## Exercise directions:
Report each line of the data below in which "frame" appears.

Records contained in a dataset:
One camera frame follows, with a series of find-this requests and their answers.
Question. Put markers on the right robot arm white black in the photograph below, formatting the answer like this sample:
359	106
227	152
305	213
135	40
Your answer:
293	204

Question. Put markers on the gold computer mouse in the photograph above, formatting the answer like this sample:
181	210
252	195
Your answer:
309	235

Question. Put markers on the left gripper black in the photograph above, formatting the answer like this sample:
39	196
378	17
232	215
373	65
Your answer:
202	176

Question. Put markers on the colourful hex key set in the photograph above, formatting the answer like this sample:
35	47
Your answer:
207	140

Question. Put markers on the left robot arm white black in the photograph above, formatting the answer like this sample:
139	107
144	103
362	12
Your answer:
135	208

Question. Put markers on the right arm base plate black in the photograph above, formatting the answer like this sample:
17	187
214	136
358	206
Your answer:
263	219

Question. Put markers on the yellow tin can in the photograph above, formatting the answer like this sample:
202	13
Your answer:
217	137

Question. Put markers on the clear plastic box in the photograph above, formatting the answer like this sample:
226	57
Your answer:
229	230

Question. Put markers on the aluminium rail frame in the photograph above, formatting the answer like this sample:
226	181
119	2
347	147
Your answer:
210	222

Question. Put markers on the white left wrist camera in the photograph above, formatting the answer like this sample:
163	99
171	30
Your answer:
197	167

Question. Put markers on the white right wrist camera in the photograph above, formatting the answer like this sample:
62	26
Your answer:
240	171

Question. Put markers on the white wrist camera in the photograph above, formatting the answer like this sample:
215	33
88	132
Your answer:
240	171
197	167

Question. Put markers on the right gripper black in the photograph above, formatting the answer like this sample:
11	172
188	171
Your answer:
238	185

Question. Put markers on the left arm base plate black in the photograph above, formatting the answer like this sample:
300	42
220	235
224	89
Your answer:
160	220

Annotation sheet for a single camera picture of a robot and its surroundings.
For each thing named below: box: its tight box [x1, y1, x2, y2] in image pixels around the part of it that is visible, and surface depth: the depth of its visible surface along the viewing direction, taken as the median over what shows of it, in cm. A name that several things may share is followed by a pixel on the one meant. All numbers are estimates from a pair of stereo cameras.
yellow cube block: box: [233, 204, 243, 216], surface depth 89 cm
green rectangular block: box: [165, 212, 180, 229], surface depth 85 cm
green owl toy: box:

## Reply:
One camera frame follows, with a series of find-this requests and their answers.
Question. Put markers on the aluminium rail frame in the photograph above, formatting the answer like this sample:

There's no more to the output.